Jameson's dissertation, though it drew on a long tradition of European cultural analysis, differed markedly from the prevailing trends of Anglo-American academia (which were empiricism and logical positivism in philosophy and linguistics, and New Critical formalism in literary criticism). The occasional Marxian aspects of Sartre's work were glossed over in this book Jameson would return to them in the following decade. Jameson's work focused on the relation between the style of Sartre's writings and the political and ethical positions of his existentialist philosophy. Jameson would follow in these steps, examining the articulation of poetry, history, philology, and philosophy in the works of Jean-Paul Sartre. Auerbach's concerns were rooted in the German philological tradition his works on the history of style analyzed literary form within social history. This was already apparent in Jameson's doctoral dissertation, published in 1961 as Sartre: the Origins of a Style.

fredric jameson archeologies of the future

He returned to America the following year to pursue a doctoral degree at Yale University, where he studied under Erich Auerbach.Īuerbach would prove to be a lasting influence on Jameson's thought. Īfter graduating in 1954 from Haverford College, where his professors included Wayne Booth, he briefly traveled to Europe, studying at Aix-en-Provence, Munich, and Berlin, where he learned of new developments in continental philosophy, including the rise of structuralism. Jameson was born in Cleveland, Ohio, and graduated in 1950 from Moorestown Friends School. In 2012, the Modern Language Association gave Jameson its sixth Award for Lifetime Scholarly Achievement.
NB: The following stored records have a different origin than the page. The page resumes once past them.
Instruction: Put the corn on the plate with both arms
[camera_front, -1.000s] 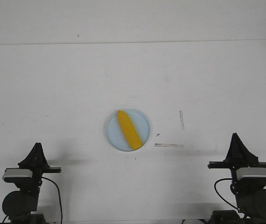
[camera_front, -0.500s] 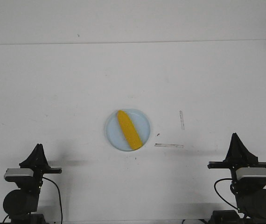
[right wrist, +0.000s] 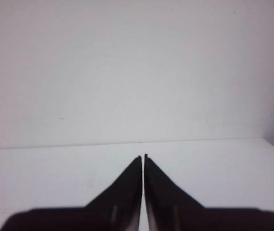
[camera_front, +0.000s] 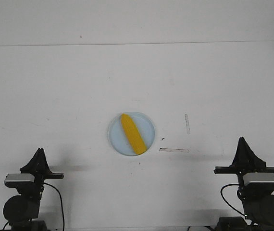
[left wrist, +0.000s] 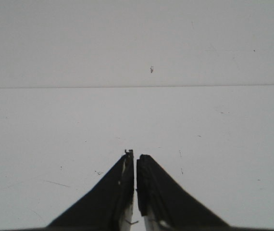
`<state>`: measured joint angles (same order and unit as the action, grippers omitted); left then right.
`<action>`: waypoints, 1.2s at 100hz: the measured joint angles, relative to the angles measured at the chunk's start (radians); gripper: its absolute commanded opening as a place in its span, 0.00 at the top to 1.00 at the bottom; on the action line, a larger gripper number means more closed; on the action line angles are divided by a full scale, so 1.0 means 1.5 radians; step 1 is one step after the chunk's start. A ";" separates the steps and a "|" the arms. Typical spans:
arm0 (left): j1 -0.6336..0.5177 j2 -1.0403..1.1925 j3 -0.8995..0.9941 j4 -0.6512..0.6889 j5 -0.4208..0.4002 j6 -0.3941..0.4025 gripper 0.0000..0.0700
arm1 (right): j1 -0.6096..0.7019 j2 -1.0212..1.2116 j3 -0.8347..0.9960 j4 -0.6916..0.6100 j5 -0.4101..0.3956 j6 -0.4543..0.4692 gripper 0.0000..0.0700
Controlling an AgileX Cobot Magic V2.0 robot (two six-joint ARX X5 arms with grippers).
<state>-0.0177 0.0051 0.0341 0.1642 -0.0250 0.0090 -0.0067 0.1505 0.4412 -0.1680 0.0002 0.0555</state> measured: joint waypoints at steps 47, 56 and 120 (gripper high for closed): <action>0.000 0.000 0.000 0.000 0.000 0.000 1.00 | 0.005 -0.052 -0.097 0.037 -0.005 -0.003 0.99; 0.000 0.000 0.000 0.000 0.000 0.000 1.00 | 0.005 -0.070 -0.137 0.037 -0.014 -0.003 0.99; 0.000 0.000 0.000 0.000 0.000 0.000 1.00 | 0.035 -0.099 -0.285 0.121 -0.009 -0.004 0.99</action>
<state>-0.0177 0.0051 0.0341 0.1642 -0.0250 0.0090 0.0456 0.0013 0.0139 0.0139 -0.0132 0.0490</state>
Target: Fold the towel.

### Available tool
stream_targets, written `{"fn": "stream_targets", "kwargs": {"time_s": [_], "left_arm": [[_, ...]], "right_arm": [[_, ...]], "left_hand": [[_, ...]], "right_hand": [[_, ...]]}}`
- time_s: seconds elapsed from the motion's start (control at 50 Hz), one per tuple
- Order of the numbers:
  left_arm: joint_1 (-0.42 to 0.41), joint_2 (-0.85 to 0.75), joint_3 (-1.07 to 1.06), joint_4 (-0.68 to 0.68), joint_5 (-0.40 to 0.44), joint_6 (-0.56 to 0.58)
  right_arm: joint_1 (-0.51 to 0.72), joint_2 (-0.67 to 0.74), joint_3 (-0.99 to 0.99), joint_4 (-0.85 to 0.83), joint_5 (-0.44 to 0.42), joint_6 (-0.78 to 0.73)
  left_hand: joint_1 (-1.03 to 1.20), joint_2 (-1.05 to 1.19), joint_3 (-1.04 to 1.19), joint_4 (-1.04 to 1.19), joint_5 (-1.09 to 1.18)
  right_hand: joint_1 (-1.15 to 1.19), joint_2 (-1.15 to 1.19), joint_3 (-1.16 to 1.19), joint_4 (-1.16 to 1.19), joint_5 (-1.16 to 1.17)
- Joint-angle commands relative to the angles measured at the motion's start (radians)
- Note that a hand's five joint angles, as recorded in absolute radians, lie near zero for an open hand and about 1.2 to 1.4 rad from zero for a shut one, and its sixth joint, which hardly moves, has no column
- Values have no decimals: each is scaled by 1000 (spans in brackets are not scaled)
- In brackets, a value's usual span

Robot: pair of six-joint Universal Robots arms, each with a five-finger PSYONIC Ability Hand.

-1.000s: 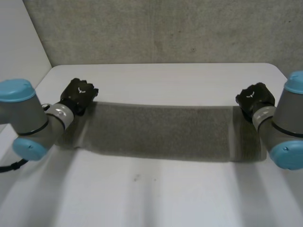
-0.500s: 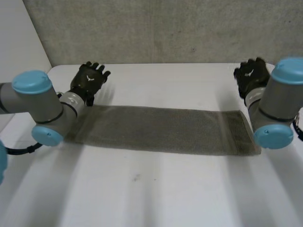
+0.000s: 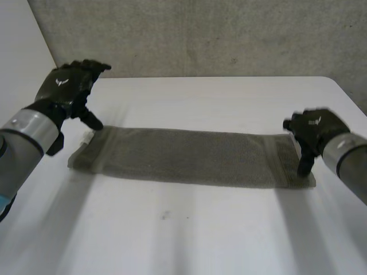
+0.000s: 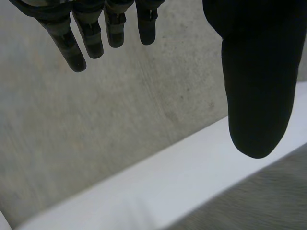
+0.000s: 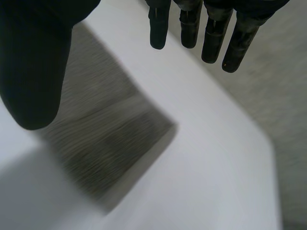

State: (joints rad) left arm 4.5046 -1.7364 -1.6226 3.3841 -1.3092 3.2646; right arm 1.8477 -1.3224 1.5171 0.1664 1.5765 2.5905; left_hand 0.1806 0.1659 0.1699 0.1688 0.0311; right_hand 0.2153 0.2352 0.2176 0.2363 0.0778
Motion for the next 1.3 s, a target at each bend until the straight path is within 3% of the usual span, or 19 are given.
{"fn": "stream_targets", "kwargs": {"time_s": [0.02,0.14,0.44,0.5,0.54,0.56,0.58,0.62,0.82,0.92,1.04,1.14,1.18,1.24,1.3], "left_arm": [[28,40,-141,-60,-2,-178],[34,40,-166,-51,-1,-180],[31,51,-227,7,4,-189],[28,49,-232,15,4,-189],[27,49,-235,17,4,-189],[27,49,-237,18,4,-189],[27,49,-237,18,4,-189],[27,49,-241,24,4,-189],[25,51,-249,37,4,-189],[25,51,-253,37,4,-189],[24,52,-253,37,4,-189],[24,52,-255,37,2,-189],[24,54,-255,37,2,-189],[24,55,-255,37,2,-189],[25,64,-253,37,1,-189]], "right_arm": [[-99,20,203,-90,-150,23],[-122,89,278,-275,-155,20],[-185,195,270,-335,-162,7],[-191,203,268,-360,-165,7],[-192,212,264,-375,-167,7],[-192,212,264,-375,-167,7],[-192,215,261,-383,-165,5],[-194,215,256,-392,-156,0],[-263,206,238,-418,-125,-115],[-396,219,195,-416,-38,-330],[-439,199,155,-436,13,-428],[-363,152,117,-481,14,-408],[-239,105,88,-507,10,-348],[-176,98,68,-518,7,-319],[45,142,-13,-524,-27,-256]], "left_hand": [[-6,9,5,6,-31],[-6,9,5,6,-31],[-6,9,5,6,-31],[-6,9,5,6,-31],[-6,9,5,6,-31],[-6,9,5,6,-31],[-6,9,5,6,-31],[-6,9,5,6,-31],[-6,9,5,6,-31],[-6,9,5,6,-31],[-6,9,5,6,-31],[-6,9,5,6,-31],[-6,9,5,6,-31],[-6,9,5,6,-31],[-6,9,5,6,-31]], "right_hand": [[55,35,52,34,18],[110,90,108,89,73],[425,405,422,404,388],[565,546,563,544,528],[822,802,820,801,785],[824,804,821,803,787],[1082,1063,1080,1061,1045],[1180,1160,1178,1159,1143],[1181,1161,1179,1160,1144],[1181,1161,1179,1160,1144],[1181,1161,1179,1160,1144],[1181,1161,1179,1160,1144],[1181,1161,1179,1160,1144],[1181,1161,1179,1160,1144],[1181,1161,1179,1160,1144]]}}
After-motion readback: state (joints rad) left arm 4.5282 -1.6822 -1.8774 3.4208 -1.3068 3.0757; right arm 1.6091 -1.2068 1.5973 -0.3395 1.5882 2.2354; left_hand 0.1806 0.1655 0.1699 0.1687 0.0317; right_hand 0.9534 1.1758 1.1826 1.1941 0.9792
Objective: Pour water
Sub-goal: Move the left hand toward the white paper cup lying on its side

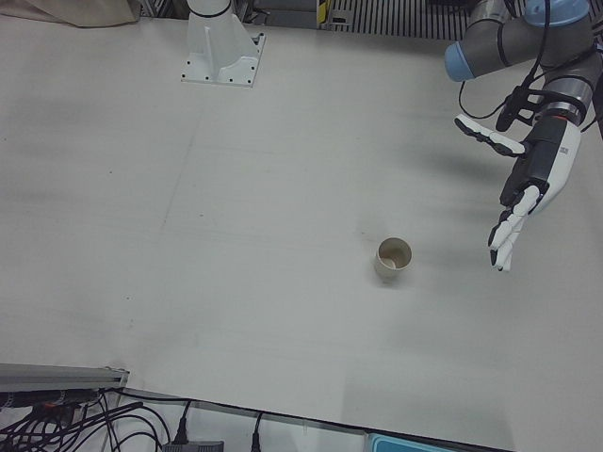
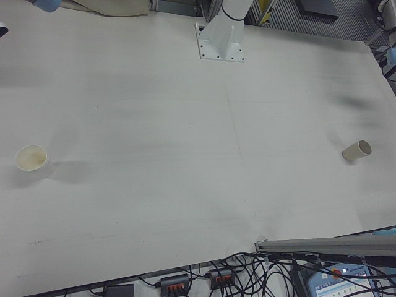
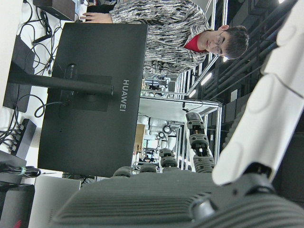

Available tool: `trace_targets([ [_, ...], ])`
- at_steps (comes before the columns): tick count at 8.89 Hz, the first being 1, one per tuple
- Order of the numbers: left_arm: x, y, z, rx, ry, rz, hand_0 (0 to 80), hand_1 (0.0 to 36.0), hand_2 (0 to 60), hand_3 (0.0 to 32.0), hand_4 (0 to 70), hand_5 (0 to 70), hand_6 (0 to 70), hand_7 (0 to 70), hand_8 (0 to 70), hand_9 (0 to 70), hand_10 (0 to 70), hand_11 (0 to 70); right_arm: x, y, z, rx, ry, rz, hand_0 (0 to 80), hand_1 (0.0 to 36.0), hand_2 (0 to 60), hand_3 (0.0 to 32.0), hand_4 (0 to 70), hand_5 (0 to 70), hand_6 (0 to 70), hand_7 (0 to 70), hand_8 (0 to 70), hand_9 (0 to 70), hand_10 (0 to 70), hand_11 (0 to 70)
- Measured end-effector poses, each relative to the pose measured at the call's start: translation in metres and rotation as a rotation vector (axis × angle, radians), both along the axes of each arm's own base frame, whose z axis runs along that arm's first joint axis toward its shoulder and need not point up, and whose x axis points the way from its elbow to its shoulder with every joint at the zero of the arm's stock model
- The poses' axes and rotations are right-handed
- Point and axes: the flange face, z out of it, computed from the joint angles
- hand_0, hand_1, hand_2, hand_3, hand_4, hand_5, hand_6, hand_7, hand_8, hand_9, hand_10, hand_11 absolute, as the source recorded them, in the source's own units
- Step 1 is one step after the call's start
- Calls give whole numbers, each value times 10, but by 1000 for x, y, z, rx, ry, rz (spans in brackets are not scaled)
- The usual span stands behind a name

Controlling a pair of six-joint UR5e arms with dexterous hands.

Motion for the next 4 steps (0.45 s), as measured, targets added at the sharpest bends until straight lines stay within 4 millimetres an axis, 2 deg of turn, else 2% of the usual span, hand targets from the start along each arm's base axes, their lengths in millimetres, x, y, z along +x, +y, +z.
trace_targets([
  [2, 2, 0, 3, -4, -5, 3, 600, 82, 0, 0, 137, 15, 16, 49, 0, 0, 0, 9, -1, 0, 6, -12, 2, -2, 520, 74, 0, 0, 200, 69, 70, 80, 4, 2, 0, 0],
  [3, 10, 0, 6, -3, -22, 16, 588, 75, 0, 4, 127, 6, 8, 44, 0, 0, 0, 10, -3, 0, 10, -18, 4, -6, 517, 74, 0, 0, 199, 72, 72, 89, 4, 3, 0, 0],
  [4, 31, -2, 14, 12, -58, 47, 599, 91, 0, 20, 117, 1, 5, 41, 0, 0, 0, 14, -4, 1, 14, -26, 12, -10, 519, 73, 0, 0, 210, 111, 126, 171, 33, 45, 0, 0],
])
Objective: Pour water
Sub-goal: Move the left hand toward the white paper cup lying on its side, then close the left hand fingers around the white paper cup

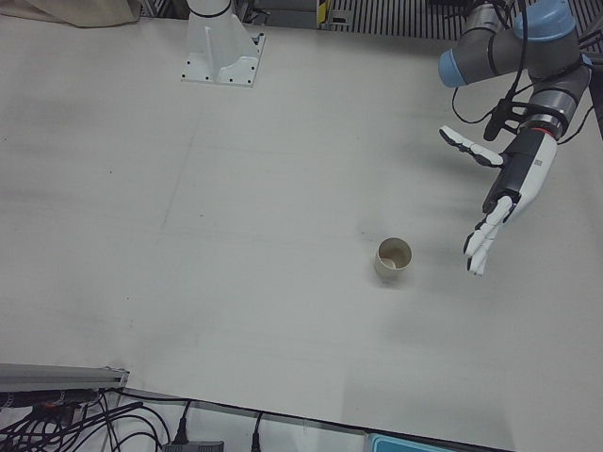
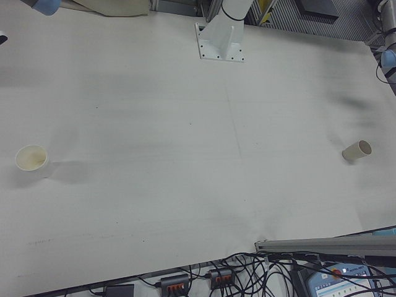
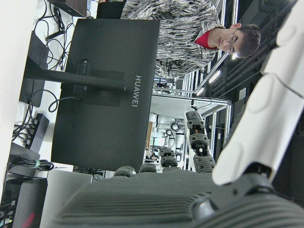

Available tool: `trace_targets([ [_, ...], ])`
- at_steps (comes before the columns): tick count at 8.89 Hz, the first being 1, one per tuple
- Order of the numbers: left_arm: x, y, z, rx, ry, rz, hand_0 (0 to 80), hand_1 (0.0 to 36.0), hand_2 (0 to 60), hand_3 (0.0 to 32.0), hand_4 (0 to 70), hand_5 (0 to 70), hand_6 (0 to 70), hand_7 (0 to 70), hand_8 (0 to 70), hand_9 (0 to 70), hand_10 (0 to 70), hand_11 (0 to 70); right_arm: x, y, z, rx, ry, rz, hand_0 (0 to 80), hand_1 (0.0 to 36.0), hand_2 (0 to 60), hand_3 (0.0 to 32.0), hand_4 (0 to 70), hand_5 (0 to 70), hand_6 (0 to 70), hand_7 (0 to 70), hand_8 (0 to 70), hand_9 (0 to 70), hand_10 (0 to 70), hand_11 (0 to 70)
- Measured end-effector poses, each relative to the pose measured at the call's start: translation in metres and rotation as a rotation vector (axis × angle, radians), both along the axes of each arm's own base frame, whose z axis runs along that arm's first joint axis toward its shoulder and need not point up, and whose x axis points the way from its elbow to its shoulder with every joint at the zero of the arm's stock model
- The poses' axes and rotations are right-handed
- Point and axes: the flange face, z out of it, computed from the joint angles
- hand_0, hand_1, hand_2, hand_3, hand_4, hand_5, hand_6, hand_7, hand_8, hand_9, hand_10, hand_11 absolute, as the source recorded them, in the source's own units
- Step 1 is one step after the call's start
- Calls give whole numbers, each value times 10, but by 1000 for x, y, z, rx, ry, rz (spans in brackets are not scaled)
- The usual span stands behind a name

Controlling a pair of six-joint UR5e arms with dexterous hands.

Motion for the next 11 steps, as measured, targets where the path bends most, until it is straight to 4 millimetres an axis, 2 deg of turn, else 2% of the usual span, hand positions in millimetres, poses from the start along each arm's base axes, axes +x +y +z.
trace_targets([
  [1, 37, -1, 19, 20, -43, 46, 621, 121, 0, 36, 101, 0, 0, 38, 0, 0, 0, 12, -2, 2, 10, -17, 10, -4, 518, 73, 0, 0, 203, 118, 131, 177, 37, 50, 0, 2],
  [3, 104, 5, 82, 23, -90, 59, 661, 174, 0, 50, 90, 0, 0, 41, 0, 0, 5, 37, -8, 5, 25, -47, 19, -20, 521, 76, 0, 0, 258, 174, 180, 240, 58, 78, 7, 22],
  [4, 125, 7, 112, 3, -104, 51, 692, 188, 0, 42, 91, 0, 0, 41, 0, 0, 7, 40, -12, 5, 29, -54, 21, -30, 524, 78, 0, 0, 269, 180, 185, 246, 59, 79, 6, 20],
  [5, 139, 5, 131, -13, -116, 46, 666, 179, 0, 28, 95, 0, 0, 39, 0, 0, 7, 39, -16, 4, 30, -56, 22, -37, 524, 79, 0, 0, 276, 184, 187, 247, 59, 79, 3, 16],
  [6, 147, 2, 141, -24, -123, 45, 652, 175, 0, 26, 92, 0, 0, 35, 0, 0, 4, 35, -18, 3, 31, -58, 22, -43, 525, 79, 0, 0, 284, 185, 188, 248, 58, 76, 0, 8],
  [8, 158, -6, 146, -32, -129, 47, 666, 179, 0, 12, 108, 0, 2, 39, 0, 0, 4, 35, -20, 3, 32, -59, 23, -47, 523, 77, 0, 0, 274, 176, 177, 236, 49, 65, 0, 0],
  [10, 174, -25, 136, -22, -150, 45, 788, 217, 0, 0, 118, 5, 5, 40, 0, 0, 7, 42, -20, 4, 32, -61, 23, -48, 523, 77, 0, 0, 264, 168, 162, 220, 41, 53, 0, 0],
  [11, 183, -32, 130, -8, -168, 48, 800, 234, 0, 0, 130, 17, 12, 43, 0, 0, 6, 43, -20, 4, 32, -60, 23, -48, 526, 78, 0, 0, 261, 167, 157, 212, 36, 47, 0, 0],
])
Jameson is currently Knut Schmidt-Nielsen Professor of Comparative Literature and Romance Studies (French) and the director of the Center for Critical Theory at Duke University. Jameson's best-known books include Postmodernism, or, The Cultural Logic of Late Capitalism (1991) and The Political Unconscious (1981). He is best known for his analysis of contemporary cultural trends, particularly his analysis of postmodernity and capitalism. Fredric Jameson (born April 14, 1934) is an American literary critic, philosopher and Marxist political theorist.